I just thought I’d share a bit about my journey with back pain, where I’m at, and what’s helped so far. 

I’ve had one-sided lower back pain for over 10 years now due to a partially herniated disc. 

Though I’m still trying to understand this pain, what triggers it and what helps it, I did discover an assessment tool that examines pain related spinal movements; specifically flexion, extension and lateral movements. I discovered that spinal flexion triggers my particular pain and that extension surprisingly seems to help.  Since then, I’ve stopped doing anything hamstring related. (Side note: I really want to get onto stretching for the pike but I’m afraid of doing anything requiring forward bending, so I’m trying to sort out this back issue first.)

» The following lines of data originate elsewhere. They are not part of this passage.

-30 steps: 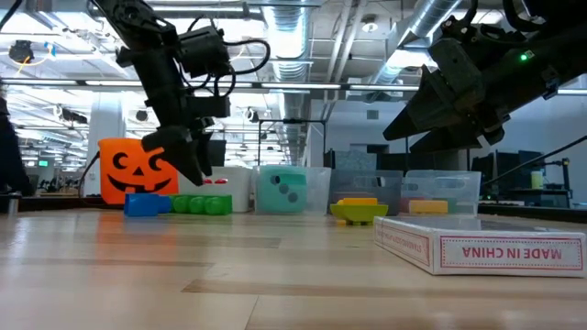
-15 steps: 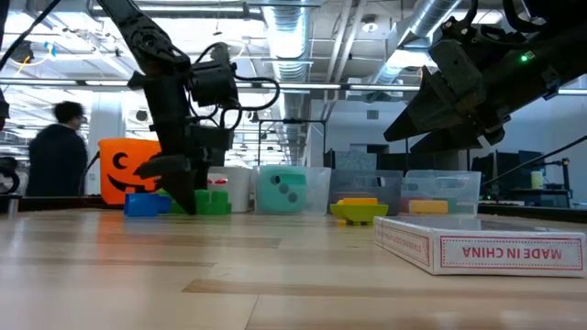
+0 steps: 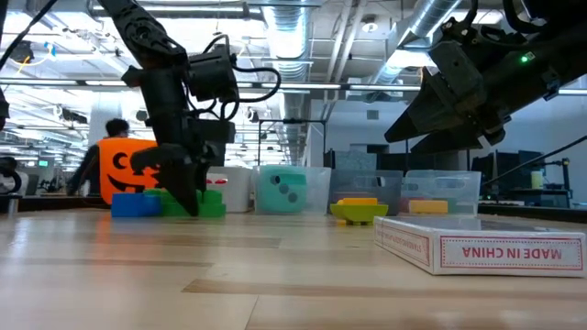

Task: Pick & Place Toys
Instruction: Put the big green game piece into the white bin

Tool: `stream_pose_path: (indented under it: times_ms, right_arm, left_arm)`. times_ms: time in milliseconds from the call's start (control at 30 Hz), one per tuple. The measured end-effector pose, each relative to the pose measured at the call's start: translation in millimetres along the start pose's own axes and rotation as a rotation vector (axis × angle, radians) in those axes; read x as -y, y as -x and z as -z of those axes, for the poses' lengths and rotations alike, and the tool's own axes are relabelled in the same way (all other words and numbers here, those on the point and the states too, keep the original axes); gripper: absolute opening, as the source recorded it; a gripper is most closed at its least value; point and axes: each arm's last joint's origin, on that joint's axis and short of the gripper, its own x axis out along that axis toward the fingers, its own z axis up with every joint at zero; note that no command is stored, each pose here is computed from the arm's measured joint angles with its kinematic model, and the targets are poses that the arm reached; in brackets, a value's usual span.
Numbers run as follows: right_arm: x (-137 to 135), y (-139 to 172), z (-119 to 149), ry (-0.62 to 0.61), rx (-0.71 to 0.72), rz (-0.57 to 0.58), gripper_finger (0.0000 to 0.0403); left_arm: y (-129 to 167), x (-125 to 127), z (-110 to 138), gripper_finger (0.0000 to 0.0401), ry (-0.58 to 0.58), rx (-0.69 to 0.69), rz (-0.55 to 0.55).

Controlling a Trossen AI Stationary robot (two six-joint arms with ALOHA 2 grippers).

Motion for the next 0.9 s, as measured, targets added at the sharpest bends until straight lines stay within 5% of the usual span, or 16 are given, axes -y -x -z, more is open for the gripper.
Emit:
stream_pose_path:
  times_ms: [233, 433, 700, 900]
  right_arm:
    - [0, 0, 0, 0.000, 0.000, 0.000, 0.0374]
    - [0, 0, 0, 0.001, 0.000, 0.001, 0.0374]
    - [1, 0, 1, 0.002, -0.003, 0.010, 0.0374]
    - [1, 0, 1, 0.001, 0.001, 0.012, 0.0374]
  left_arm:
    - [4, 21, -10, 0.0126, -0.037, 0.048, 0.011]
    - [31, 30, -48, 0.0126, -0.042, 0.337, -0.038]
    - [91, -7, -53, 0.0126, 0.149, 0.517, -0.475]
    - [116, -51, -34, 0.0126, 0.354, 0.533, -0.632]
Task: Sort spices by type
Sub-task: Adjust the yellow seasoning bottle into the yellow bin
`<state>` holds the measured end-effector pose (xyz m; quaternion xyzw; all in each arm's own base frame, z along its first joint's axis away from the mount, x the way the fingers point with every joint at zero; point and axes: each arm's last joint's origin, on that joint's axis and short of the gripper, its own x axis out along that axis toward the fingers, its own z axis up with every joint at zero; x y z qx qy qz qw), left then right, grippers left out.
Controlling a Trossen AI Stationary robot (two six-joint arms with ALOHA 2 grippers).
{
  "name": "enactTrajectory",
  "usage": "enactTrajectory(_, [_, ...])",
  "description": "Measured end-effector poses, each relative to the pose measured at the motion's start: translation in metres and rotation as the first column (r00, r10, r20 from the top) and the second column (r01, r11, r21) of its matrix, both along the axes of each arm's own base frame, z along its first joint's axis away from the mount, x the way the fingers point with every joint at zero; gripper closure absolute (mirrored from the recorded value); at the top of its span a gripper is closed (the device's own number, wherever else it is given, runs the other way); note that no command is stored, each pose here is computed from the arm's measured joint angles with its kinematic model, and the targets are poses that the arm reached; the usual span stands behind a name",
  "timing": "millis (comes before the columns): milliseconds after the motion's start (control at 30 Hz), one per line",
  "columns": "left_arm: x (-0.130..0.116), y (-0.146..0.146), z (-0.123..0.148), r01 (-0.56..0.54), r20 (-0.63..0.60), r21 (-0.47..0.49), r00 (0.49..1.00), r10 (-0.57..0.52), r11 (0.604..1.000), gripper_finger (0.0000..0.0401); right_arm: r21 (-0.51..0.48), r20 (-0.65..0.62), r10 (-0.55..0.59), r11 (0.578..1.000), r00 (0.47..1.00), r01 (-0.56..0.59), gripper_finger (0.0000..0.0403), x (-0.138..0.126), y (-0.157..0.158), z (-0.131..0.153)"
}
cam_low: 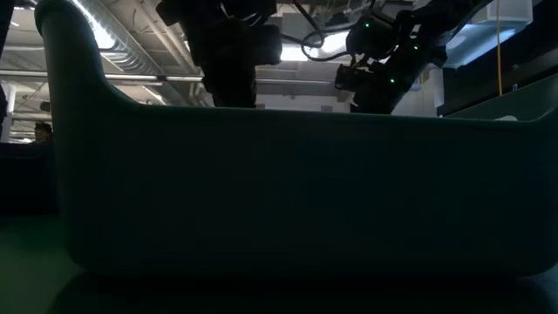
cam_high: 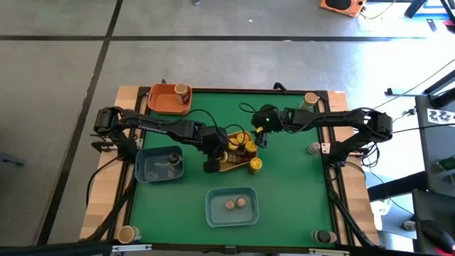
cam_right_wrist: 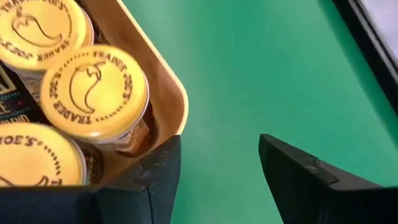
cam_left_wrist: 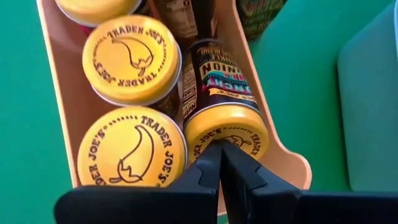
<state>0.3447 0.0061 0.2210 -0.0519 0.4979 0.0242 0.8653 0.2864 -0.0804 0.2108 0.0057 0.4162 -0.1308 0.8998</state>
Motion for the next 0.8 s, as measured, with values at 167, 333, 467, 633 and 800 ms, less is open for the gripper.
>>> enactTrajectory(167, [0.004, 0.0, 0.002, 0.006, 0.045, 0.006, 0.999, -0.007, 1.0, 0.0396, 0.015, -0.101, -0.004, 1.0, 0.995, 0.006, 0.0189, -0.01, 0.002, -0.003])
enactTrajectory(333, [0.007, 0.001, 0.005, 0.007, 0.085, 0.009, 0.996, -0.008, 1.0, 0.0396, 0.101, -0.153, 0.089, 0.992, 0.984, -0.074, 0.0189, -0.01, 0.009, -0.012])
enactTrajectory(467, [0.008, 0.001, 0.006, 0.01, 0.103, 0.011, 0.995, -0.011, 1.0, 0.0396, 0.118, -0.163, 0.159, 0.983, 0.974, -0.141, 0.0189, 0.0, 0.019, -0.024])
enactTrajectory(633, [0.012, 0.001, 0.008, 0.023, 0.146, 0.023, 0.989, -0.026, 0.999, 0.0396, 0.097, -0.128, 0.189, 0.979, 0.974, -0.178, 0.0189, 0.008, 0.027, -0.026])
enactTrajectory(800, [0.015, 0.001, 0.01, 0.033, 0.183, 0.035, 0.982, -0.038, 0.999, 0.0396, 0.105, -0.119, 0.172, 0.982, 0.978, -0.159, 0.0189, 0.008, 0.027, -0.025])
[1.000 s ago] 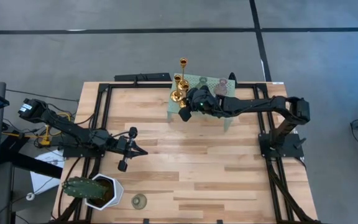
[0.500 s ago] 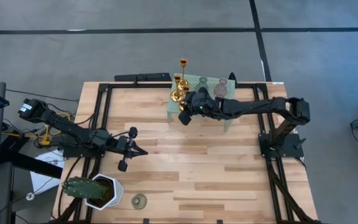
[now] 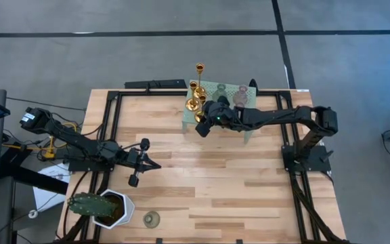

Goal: Pick & Place candle stick holders
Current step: Put the green candle holder on the shelf aligned with the other green candle holder

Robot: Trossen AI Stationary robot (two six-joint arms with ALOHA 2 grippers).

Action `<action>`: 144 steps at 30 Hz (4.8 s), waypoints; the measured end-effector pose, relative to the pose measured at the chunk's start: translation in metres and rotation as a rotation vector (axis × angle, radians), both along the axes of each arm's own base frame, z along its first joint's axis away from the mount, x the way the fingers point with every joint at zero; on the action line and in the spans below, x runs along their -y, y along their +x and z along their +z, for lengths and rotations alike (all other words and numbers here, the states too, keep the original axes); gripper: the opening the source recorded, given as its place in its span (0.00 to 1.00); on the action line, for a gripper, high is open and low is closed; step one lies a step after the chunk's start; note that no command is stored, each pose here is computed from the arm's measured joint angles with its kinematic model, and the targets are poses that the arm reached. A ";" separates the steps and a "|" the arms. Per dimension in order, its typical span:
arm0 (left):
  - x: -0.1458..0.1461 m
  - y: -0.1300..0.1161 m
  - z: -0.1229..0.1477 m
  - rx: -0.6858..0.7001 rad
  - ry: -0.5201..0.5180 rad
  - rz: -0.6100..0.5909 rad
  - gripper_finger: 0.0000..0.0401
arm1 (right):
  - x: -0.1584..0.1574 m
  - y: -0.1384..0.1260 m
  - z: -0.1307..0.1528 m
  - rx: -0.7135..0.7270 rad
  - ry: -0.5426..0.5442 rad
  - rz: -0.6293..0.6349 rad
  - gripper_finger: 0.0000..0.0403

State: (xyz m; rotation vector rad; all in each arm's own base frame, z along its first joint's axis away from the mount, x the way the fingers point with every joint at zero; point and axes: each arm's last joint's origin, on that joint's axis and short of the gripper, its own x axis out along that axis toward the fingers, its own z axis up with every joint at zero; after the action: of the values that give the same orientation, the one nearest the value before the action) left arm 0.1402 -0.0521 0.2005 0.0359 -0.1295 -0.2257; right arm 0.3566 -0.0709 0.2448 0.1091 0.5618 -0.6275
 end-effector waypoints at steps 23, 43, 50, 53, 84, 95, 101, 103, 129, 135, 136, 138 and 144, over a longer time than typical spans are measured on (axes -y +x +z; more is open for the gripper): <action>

Exercises that I have found particularly helpful for relieving my back pain include:

  • Piriformis / glute stretch 
  • Hip flexor / psoas stretch
  • Standing spine extensions
  • Dead hanging 
  • Hip hikes 
  • Kit’s sitting side / lat stretch / Olivia’s kneeling version (although I do find that I have to be careful with stretches that get into that QL area)

While stretching eases the pain, I find that it always comes back. So I think that I’m missing something. 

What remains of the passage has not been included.